Hacker News new | ask | show | jobs
by NegativeK 1060 days ago
Wikipedia is a barest, insignificant smidge of the knowledge that's available on the internet. Yes, it's incredibly useful, but no, you can't stay within its bounds of knowledge for any appreciable time if you're actually trying to accomplish something beyond falling into a Wikipedia hole.

For manually curated content, Google and other search companies were solving that in 1998 because manual curation wasn't feasible for the amount of content on the internet. It's been 25 years since then, and we're not exactly producing less content online.

2 comments

To further support my argument in favour of manual curation, I would like to ask: why, for the past few years, have people ‘in the know’ been appending “Reddit” to their search strings on Google? Because Reddit is the largest repository of manually curated links, discussions, and original non-encyclopedic information on the internet.

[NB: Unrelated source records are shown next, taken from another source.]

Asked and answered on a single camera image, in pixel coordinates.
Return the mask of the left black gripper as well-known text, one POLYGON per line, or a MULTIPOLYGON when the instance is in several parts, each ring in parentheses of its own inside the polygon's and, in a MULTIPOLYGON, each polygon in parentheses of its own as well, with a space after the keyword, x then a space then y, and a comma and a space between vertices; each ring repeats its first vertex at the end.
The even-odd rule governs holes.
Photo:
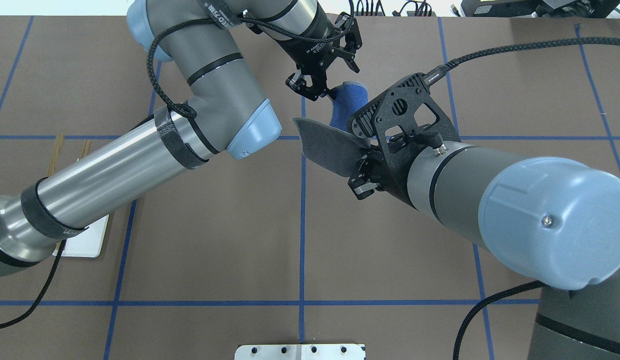
POLYGON ((300 35, 309 39, 328 39, 344 32, 345 46, 340 46, 340 39, 331 42, 314 42, 305 39, 285 39, 280 47, 292 58, 301 72, 292 73, 286 80, 287 86, 294 93, 310 101, 317 101, 320 89, 308 86, 306 76, 319 79, 326 75, 326 69, 336 58, 344 59, 348 68, 354 73, 361 69, 356 64, 356 53, 363 46, 357 20, 347 13, 337 17, 337 23, 331 23, 324 10, 316 10, 309 27, 300 35))

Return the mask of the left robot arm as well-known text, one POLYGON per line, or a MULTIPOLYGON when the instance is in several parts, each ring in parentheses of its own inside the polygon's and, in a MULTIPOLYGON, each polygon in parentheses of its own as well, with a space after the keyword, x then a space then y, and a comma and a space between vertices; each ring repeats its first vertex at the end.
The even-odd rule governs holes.
POLYGON ((285 84, 308 100, 331 93, 335 59, 360 71, 354 3, 331 22, 316 0, 136 0, 126 20, 164 107, 20 194, 0 196, 0 277, 39 264, 58 243, 218 153, 241 160, 278 139, 280 121, 231 28, 247 24, 273 39, 296 65, 285 84))

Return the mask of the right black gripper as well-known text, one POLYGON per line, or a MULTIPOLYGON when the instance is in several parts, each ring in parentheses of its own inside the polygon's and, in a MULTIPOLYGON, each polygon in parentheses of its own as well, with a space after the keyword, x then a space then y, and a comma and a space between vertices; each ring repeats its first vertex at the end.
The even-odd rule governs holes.
POLYGON ((374 192, 386 192, 400 201, 408 201, 409 148, 393 152, 373 146, 352 166, 348 186, 358 200, 374 192))

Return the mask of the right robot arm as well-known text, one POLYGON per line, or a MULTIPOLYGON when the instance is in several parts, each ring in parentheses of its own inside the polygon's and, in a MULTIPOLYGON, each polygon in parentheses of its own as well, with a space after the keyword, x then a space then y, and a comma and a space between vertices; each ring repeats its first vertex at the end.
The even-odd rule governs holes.
POLYGON ((385 191, 530 278, 467 313, 541 289, 530 360, 620 360, 620 178, 561 157, 459 141, 347 140, 335 173, 358 199, 385 191))

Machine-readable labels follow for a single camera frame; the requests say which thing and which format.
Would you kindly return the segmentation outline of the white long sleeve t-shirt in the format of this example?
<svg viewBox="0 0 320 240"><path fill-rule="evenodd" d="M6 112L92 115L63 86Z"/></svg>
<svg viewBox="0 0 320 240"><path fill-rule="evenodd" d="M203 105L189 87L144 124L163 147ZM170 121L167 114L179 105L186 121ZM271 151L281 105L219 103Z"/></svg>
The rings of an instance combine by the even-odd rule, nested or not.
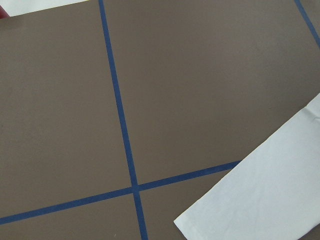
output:
<svg viewBox="0 0 320 240"><path fill-rule="evenodd" d="M174 220L188 240L297 240L319 222L318 96Z"/></svg>

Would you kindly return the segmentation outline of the red object at corner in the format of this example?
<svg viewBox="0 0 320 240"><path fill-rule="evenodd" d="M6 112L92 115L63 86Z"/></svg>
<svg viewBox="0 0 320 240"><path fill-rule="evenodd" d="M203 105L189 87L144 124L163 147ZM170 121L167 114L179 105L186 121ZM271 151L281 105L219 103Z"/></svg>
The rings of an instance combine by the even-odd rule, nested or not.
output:
<svg viewBox="0 0 320 240"><path fill-rule="evenodd" d="M8 17L10 17L10 15L0 5L0 19L5 19L5 18L8 18Z"/></svg>

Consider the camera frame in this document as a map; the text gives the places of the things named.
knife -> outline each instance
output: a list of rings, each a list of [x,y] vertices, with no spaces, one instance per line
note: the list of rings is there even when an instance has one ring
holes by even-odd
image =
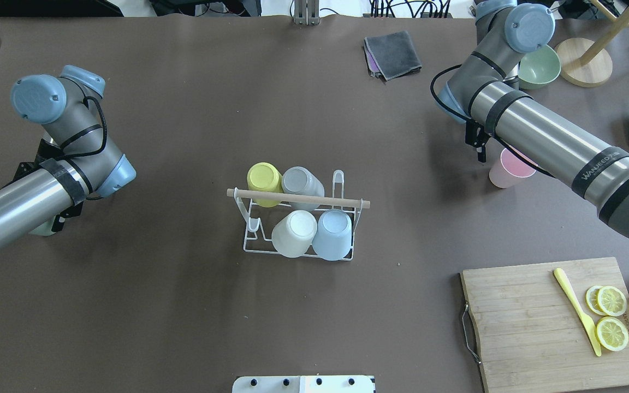
[[[581,324],[583,324],[584,329],[586,329],[586,335],[589,336],[591,346],[594,348],[594,353],[596,353],[596,356],[601,356],[601,343],[599,343],[596,338],[596,325],[594,325],[594,320],[584,313],[581,305],[579,305],[577,296],[574,294],[574,289],[572,289],[572,284],[569,282],[569,278],[567,278],[565,271],[562,270],[562,268],[557,268],[553,273],[555,274],[555,278],[557,278],[557,282],[560,283],[562,291],[565,292],[567,298],[572,303],[572,306],[574,306],[574,310],[577,311],[577,315],[579,316],[579,319],[581,319]]]

cup rack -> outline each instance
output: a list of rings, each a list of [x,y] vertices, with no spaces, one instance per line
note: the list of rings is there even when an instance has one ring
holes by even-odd
[[[337,184],[340,185],[340,197],[335,198],[335,190]],[[325,212],[329,209],[340,209],[341,211],[348,214],[351,217],[352,222],[352,231],[351,231],[351,251],[346,255],[346,257],[340,259],[342,261],[350,261],[354,257],[354,244],[356,239],[356,228],[360,221],[360,215],[363,212],[363,209],[370,208],[370,202],[365,201],[364,199],[344,199],[344,172],[337,169],[334,171],[331,179],[331,197],[318,196],[311,197],[307,195],[295,195],[295,194],[282,194],[279,192],[262,192],[262,191],[250,191],[246,189],[238,189],[229,188],[227,189],[227,196],[234,198],[237,207],[239,208],[242,217],[246,223],[246,227],[244,229],[244,243],[242,244],[242,249],[245,252],[255,252],[258,254],[279,254],[273,248],[271,243],[271,239],[266,235],[264,230],[264,223],[260,217],[252,217],[252,214],[263,210],[270,209],[282,209],[288,208],[292,209],[289,204],[283,202],[304,202],[308,204],[319,204],[320,206],[325,206],[324,208],[317,208],[312,211],[313,216],[319,217],[322,212]],[[249,207],[245,206],[243,199],[249,199]],[[254,199],[270,199],[272,201],[282,201],[282,203],[277,204],[273,208],[262,208]],[[256,249],[254,248],[254,244],[257,241],[262,241],[268,244],[270,249]],[[322,258],[315,254],[312,251],[312,248],[307,250],[303,257],[310,258]]]

cutting board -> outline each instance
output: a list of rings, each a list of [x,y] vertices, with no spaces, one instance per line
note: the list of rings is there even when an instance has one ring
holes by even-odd
[[[615,258],[582,259],[461,274],[470,306],[486,393],[552,393],[629,385],[629,344],[602,348],[597,358],[586,331],[552,271],[561,267],[584,312],[592,285],[612,285],[627,297],[619,319],[629,333],[629,294]]]

tabletop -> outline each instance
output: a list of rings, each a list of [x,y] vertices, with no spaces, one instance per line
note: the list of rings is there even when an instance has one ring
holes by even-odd
[[[608,24],[557,23],[595,40]],[[364,37],[408,30],[422,70],[369,77]],[[109,135],[137,169],[51,237],[0,251],[0,391],[230,391],[238,376],[367,374],[377,391],[481,391],[459,323],[464,269],[616,257],[629,239],[561,182],[497,189],[430,96],[475,47],[471,20],[0,19],[0,187],[42,127],[18,78],[105,77]],[[536,100],[629,151],[629,29],[611,79]],[[225,189],[252,164],[304,166],[371,202],[350,262],[242,251]],[[628,391],[612,388],[604,391]]]

bowl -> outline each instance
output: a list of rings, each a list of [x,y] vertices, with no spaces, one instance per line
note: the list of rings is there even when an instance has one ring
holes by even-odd
[[[561,71],[562,65],[557,53],[545,45],[535,52],[527,53],[519,63],[519,87],[531,90],[547,86]]]

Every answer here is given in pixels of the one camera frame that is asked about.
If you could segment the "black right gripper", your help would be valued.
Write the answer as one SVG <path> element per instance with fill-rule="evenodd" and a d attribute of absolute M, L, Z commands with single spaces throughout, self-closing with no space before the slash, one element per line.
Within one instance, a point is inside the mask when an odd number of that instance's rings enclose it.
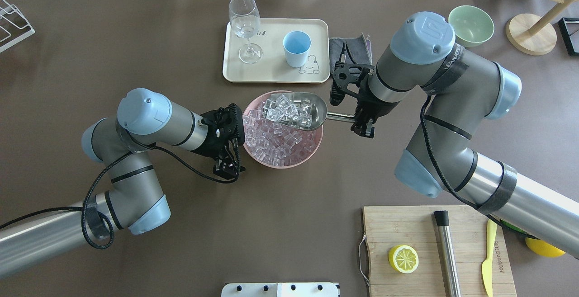
<path fill-rule="evenodd" d="M 350 130 L 361 137 L 374 138 L 374 124 L 379 113 L 383 112 L 385 102 L 370 90 L 370 80 L 375 75 L 375 67 L 368 64 L 345 63 L 347 44 L 344 43 L 340 61 L 335 63 L 331 74 L 332 89 L 330 104 L 338 106 L 346 95 L 356 99 L 354 123 Z"/>

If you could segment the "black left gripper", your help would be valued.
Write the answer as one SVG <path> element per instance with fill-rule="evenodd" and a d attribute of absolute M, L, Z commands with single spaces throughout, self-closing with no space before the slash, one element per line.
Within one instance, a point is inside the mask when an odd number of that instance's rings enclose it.
<path fill-rule="evenodd" d="M 225 108 L 211 110 L 201 114 L 199 124 L 208 126 L 207 136 L 203 143 L 193 153 L 210 157 L 215 160 L 213 174 L 232 175 L 246 171 L 244 166 L 238 165 L 233 159 L 229 143 L 233 144 L 234 151 L 239 151 L 245 141 L 242 110 L 236 104 L 229 104 Z"/>

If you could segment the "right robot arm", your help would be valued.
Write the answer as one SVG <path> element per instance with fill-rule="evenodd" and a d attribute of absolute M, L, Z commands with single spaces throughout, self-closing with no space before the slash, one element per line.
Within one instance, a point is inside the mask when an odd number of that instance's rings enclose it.
<path fill-rule="evenodd" d="M 522 84 L 500 64 L 457 44 L 442 15 L 410 15 L 375 66 L 349 63 L 341 54 L 331 78 L 331 105 L 345 95 L 356 98 L 351 130 L 368 138 L 378 118 L 420 87 L 427 100 L 397 163 L 397 179 L 431 198 L 446 190 L 492 221 L 578 256 L 577 202 L 470 149 L 482 120 L 503 117 Z"/>

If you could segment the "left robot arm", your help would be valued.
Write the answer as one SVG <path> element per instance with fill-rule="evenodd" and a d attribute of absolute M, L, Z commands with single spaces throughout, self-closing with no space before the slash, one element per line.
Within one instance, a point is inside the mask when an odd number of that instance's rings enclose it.
<path fill-rule="evenodd" d="M 236 104 L 194 113 L 165 95 L 145 88 L 126 94 L 113 118 L 102 118 L 81 137 L 84 153 L 104 164 L 80 202 L 52 207 L 1 225 L 1 277 L 64 254 L 82 244 L 103 250 L 114 234 L 128 228 L 141 235 L 171 217 L 149 151 L 175 153 L 167 144 L 212 159 L 213 176 L 202 178 L 230 184 L 244 167 L 242 110 Z"/>

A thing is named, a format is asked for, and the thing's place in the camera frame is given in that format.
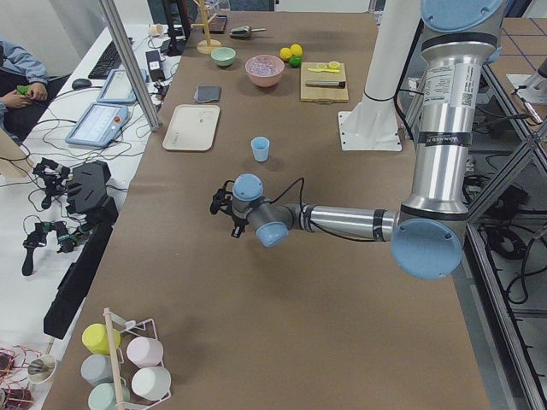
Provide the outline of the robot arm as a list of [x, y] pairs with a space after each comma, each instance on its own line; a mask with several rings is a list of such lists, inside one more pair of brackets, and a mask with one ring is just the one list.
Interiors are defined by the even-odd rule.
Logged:
[[395, 213], [337, 208], [303, 200], [281, 204], [264, 195], [262, 181], [242, 174], [215, 194], [212, 213], [232, 218], [232, 235], [246, 226], [273, 247], [290, 230], [324, 232], [355, 242], [388, 242], [408, 274], [438, 279], [462, 258], [468, 208], [462, 201], [466, 160], [481, 69], [500, 46], [502, 1], [389, 1], [373, 50], [362, 100], [338, 116], [345, 150], [397, 150], [396, 100], [417, 34], [426, 62], [421, 122], [409, 197]]

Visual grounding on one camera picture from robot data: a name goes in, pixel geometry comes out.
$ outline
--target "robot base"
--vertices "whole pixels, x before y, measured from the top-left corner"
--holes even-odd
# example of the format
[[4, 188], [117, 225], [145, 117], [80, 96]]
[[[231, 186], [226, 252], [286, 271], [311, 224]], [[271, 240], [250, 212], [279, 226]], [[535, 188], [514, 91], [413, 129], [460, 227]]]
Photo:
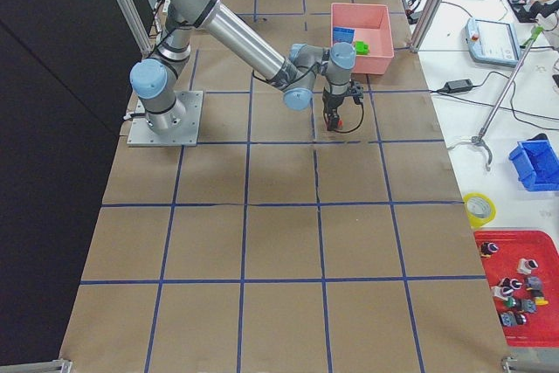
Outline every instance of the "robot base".
[[[202, 103], [204, 91], [177, 92], [176, 97], [186, 108], [186, 115], [181, 124], [165, 133], [158, 134], [153, 131], [144, 117], [132, 120], [132, 127], [128, 135], [128, 146], [196, 146], [198, 142], [198, 130], [200, 128], [200, 116], [202, 114]], [[136, 113], [144, 113], [144, 107], [140, 101], [135, 110]]]

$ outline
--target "roll of tape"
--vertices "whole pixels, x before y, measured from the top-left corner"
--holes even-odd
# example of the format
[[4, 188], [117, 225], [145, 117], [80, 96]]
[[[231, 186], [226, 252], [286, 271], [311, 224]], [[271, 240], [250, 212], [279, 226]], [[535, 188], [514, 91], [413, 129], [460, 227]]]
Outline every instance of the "roll of tape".
[[473, 228], [481, 227], [495, 218], [497, 209], [487, 196], [479, 192], [472, 192], [464, 197], [466, 213]]

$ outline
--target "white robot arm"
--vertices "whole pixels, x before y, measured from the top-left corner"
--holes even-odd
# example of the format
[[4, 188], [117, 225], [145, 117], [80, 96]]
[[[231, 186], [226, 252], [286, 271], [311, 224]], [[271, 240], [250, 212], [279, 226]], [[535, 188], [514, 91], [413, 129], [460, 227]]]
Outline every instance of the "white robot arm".
[[328, 130], [339, 127], [337, 108], [344, 98], [355, 103], [362, 89], [351, 80], [355, 49], [348, 43], [332, 48], [294, 44], [289, 58], [276, 52], [263, 38], [231, 12], [221, 0], [170, 0], [165, 28], [156, 48], [132, 69], [130, 80], [145, 107], [146, 120], [161, 133], [183, 123], [184, 104], [173, 91], [178, 76], [190, 56], [190, 34], [204, 28], [214, 38], [260, 73], [271, 86], [284, 93], [291, 109], [306, 108], [312, 98], [317, 74], [327, 84], [323, 93]]

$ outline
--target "blue joint cap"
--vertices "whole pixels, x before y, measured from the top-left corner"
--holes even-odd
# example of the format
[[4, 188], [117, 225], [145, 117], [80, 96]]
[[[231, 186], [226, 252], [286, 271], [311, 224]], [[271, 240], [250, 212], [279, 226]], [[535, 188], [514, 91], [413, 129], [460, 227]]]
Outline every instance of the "blue joint cap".
[[355, 66], [355, 47], [349, 43], [335, 43], [330, 49], [332, 62], [345, 70], [351, 70]]
[[311, 103], [313, 93], [305, 87], [293, 87], [283, 94], [283, 103], [290, 109], [302, 111]]
[[132, 67], [130, 83], [140, 98], [151, 100], [167, 85], [167, 70], [159, 61], [145, 59]]
[[291, 46], [291, 51], [289, 52], [289, 61], [294, 62], [299, 56], [299, 52], [306, 44], [293, 44]]

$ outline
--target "pink plastic box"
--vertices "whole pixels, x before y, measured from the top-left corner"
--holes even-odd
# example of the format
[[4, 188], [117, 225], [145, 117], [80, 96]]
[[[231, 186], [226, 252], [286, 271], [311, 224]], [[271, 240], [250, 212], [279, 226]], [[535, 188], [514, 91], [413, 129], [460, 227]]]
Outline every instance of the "pink plastic box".
[[330, 12], [330, 39], [332, 28], [341, 26], [355, 30], [354, 41], [369, 45], [368, 55], [357, 56], [353, 73], [384, 74], [394, 58], [388, 7], [384, 4], [332, 3]]

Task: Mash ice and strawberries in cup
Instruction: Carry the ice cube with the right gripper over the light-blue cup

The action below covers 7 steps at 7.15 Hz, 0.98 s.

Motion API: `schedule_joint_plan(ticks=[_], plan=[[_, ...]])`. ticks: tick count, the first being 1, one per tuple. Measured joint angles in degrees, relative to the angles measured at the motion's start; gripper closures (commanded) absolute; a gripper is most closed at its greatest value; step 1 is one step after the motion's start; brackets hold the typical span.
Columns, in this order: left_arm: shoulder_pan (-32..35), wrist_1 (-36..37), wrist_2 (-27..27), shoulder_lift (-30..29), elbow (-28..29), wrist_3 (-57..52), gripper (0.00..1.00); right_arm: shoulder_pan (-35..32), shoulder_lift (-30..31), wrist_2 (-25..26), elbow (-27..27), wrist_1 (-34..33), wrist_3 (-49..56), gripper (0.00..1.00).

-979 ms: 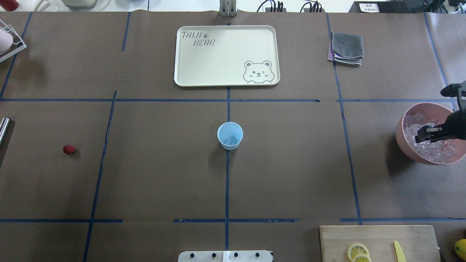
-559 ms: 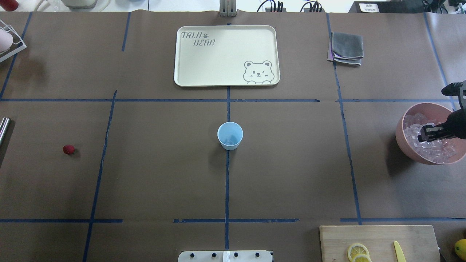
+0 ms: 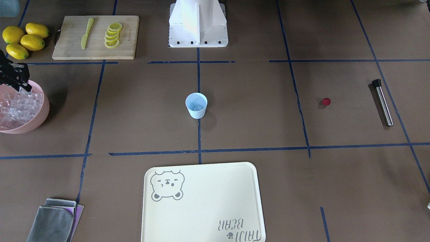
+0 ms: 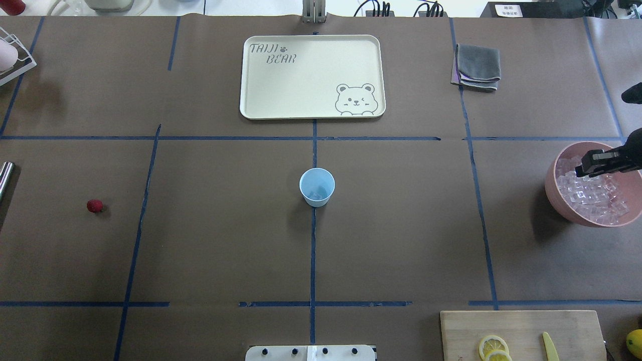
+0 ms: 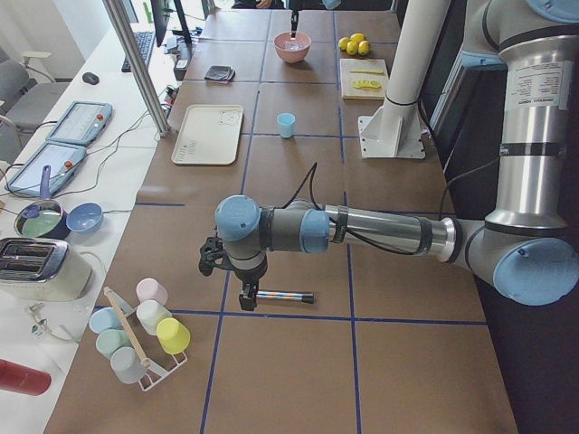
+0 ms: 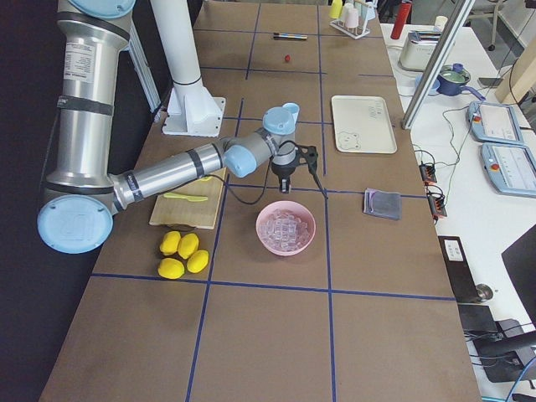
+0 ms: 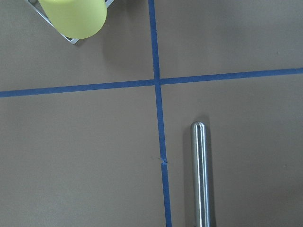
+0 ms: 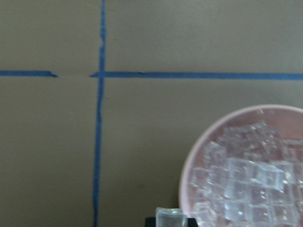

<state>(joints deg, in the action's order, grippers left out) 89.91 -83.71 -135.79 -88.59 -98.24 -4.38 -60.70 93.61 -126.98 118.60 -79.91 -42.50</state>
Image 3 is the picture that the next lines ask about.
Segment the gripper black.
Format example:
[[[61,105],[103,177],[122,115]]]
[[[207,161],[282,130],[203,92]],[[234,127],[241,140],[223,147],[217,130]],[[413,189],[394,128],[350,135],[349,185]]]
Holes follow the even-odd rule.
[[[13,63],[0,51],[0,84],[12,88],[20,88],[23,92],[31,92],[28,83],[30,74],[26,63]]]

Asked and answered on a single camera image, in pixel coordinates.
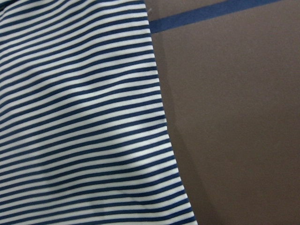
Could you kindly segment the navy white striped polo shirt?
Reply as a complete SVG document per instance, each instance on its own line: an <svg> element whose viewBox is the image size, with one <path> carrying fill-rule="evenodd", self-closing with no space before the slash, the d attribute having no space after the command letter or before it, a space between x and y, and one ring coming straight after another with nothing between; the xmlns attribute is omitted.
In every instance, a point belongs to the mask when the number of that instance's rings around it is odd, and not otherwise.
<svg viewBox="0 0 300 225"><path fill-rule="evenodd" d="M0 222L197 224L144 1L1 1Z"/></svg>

People want manually curated information. They don’t want automation which by its very nature, as a fixed set of parameters, can and will be gamed.

I feel like Reddit is a bad example for an argument against search, because it still relies heavily on search. People aren't finding a specific subreddit for their query and then browsing it until they find what they're looking for, and they're usually not even searching directly on Reddit (because of the poor search quality), they're searching on Google.

What does "manual curation" mean in this context? I think it really just means "absence of spam/low quality content", which manual curation is not strictly necessary for.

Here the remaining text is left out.